—Rassurez-vous, répondit la vieille, la mère se porte aussi bien que son état le comporte.
—Ah! je ne le vois que trop, il faut que je renonce à l'espoir qui m'a si longtemps consolé de voir mon pauvre fils renaître dans un enfant!
Il parlait encore qu'un vagissement se fit entendre dans un coin de la chambre.
Aussitôt mynheer Borrekens s'élança vers un petit berceau qu'il n'avait point remarqué dans son trouble, en souleva les rideaux, et vit deux jumeaux, au lieu d'un seul enfant qu'il s'attendait à trouver.
—Vous m'avez fait une belle peur, dame Pétronille, avec vos airs mystérieux! Pensez-vous que deux enfants ne soient pas autant les bienvenus qu'un seul? Dieu soit béni de me les avoir envoyés!
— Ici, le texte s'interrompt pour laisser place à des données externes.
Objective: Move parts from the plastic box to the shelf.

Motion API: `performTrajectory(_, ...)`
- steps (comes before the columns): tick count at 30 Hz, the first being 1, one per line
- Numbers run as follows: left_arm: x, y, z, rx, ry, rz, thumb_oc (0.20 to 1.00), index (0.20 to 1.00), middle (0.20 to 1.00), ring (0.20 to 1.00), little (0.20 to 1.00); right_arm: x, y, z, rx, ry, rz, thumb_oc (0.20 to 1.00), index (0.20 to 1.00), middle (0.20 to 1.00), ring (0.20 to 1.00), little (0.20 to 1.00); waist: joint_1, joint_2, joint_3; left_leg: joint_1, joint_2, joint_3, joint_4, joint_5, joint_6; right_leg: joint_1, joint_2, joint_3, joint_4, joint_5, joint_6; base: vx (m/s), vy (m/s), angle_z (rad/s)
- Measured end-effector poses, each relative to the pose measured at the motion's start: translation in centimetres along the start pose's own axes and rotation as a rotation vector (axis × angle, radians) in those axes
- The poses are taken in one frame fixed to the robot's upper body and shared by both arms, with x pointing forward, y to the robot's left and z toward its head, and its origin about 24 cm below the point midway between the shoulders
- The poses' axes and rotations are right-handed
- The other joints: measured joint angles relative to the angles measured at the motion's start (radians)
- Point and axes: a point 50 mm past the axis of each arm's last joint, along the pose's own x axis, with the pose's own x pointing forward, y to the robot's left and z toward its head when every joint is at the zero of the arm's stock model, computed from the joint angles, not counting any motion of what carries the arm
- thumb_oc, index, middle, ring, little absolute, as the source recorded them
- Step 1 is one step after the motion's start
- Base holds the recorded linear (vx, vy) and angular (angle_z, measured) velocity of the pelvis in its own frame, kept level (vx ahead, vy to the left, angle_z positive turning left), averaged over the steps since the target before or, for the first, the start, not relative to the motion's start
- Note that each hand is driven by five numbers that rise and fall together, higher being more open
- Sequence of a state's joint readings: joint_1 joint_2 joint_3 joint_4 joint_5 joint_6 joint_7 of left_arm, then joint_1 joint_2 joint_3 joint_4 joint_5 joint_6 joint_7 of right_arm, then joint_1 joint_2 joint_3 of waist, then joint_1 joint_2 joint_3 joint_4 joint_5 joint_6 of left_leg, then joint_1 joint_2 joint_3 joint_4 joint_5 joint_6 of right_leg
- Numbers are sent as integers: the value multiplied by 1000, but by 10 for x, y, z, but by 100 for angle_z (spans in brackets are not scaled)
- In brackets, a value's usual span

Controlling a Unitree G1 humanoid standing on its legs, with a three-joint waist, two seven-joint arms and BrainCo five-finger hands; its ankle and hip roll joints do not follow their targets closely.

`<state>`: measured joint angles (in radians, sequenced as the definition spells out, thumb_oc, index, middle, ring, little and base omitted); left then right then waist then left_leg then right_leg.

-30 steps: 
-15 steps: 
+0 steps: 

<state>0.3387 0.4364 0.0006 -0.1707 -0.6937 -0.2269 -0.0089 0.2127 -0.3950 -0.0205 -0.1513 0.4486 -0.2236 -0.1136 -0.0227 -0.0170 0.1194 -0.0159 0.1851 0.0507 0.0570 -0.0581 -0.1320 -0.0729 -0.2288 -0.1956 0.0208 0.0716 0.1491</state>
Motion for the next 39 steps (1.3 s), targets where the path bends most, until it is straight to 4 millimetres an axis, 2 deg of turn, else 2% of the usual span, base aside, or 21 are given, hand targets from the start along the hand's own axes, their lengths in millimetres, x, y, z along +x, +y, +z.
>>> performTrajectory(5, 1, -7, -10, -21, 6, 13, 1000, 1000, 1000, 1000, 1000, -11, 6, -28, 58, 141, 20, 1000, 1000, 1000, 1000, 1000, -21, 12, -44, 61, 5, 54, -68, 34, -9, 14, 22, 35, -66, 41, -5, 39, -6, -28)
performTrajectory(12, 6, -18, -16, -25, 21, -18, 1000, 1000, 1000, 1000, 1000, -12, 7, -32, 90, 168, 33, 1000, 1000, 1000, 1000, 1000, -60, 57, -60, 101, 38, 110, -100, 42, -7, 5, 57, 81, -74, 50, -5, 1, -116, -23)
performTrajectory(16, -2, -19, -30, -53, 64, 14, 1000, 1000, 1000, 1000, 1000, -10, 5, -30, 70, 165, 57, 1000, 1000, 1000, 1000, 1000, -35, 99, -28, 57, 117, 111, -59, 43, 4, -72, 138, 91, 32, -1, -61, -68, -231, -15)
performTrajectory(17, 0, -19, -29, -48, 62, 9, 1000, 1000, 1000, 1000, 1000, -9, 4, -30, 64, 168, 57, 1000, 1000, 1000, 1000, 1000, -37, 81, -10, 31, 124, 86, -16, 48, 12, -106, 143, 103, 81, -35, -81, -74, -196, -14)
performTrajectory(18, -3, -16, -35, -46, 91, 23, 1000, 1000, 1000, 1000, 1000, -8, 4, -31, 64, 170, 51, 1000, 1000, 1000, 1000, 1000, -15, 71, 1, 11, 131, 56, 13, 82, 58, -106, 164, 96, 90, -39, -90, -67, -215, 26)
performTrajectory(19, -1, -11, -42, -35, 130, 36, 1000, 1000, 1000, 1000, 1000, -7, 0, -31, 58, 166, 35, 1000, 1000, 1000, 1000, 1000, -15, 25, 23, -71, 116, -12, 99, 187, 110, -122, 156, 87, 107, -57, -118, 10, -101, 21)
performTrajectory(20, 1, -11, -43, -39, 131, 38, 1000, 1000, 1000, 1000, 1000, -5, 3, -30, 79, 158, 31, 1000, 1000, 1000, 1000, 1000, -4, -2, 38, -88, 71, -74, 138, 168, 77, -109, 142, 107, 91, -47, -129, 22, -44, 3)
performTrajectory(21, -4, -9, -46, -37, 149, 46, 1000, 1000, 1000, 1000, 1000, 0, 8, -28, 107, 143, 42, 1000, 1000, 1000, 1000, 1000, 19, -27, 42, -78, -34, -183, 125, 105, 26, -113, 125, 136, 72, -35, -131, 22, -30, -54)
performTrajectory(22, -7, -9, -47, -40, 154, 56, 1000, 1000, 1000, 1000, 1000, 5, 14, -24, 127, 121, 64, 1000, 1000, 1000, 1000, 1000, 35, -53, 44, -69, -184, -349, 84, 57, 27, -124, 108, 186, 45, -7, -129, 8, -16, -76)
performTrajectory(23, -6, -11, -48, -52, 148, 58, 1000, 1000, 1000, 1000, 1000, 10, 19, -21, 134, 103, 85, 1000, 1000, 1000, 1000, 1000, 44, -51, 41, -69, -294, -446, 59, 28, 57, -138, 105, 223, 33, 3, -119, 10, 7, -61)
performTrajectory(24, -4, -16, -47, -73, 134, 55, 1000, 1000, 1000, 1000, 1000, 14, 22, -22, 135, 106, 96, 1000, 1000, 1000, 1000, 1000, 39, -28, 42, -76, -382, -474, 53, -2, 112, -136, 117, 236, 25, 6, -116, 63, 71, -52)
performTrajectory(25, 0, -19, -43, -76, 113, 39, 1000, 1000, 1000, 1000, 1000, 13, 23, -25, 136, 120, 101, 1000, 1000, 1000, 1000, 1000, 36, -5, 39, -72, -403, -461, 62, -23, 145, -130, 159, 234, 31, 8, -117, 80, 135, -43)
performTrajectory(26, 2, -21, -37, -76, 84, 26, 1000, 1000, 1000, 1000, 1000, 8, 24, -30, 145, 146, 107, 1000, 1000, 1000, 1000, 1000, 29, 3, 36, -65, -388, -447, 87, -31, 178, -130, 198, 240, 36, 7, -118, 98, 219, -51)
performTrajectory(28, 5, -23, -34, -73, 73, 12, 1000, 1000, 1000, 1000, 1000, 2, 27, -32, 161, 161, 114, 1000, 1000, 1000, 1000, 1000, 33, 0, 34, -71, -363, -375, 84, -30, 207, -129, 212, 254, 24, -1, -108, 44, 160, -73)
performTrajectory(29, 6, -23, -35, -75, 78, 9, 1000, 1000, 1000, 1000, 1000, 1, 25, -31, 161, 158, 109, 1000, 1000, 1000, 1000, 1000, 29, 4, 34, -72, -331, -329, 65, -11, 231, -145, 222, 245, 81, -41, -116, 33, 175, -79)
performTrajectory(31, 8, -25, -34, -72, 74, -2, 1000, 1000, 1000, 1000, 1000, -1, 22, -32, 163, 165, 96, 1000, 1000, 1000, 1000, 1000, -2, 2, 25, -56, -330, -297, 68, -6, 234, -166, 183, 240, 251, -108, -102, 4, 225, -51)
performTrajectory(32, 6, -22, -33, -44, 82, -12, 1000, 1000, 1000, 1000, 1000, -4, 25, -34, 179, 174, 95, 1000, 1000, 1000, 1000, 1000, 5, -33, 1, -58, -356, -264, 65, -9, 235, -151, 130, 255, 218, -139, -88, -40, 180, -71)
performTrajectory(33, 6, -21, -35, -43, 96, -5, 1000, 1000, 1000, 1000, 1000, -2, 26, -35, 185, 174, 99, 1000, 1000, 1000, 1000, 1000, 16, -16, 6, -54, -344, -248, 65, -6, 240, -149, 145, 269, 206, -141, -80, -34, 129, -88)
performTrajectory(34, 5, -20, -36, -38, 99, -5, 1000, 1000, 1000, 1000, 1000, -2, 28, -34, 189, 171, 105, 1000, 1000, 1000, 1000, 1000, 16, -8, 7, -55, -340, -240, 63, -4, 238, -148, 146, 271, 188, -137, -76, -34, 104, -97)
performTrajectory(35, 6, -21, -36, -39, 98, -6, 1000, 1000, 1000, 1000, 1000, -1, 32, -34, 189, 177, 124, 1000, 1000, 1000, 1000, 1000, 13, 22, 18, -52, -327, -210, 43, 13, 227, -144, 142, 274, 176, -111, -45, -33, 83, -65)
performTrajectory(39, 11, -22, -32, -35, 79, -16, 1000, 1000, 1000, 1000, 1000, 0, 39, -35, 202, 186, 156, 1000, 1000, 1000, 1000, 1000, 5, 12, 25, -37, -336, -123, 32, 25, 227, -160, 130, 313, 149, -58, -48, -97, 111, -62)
Hélas! ce sont les seuls qui naîtront de mon pauvre fils.
En achevant ces mots, mynheer Borrekens voulut prendre un des deux enfants pour l'embrasser, mais, à sa grande surprise, on les avait placés dans le même maillot.
—Que signifie cela? demanda-t-il à la garde: le linge et la layette manquent-ils chez le roi des Arquebusiers, qu'on enveloppe ces deux enfants dans le même lange? Voilà une singulière idée!
—On l'a fait ainsi parce qu'on ne pouvait faire autrement, dit de sa voix moitié miel et moitié vinaigre dame Pétronille.
—Mais vous me parlerez donc en paraboles jusqu'au bout? s'écria Borrekens avec une voix passablement irrévérencieuse pour la sage-femme; car telle était la profession de la digne matrone. Vous feriez perdre patience à un saint. Voyons! dites-moi une bonne fois quel est le sexe de ces enfants, et pourquoi ils sont emmaillotés ensemble. D'habitude, on ne peut obtenir de vous le silence, et aujourd'hui qu'on veut vous faire parler, vous restez muette comme un poisson.
—Votre fille a mis au monde deux filles, et ces deux filles sont un monstre! riposta aigrement la sage-femme.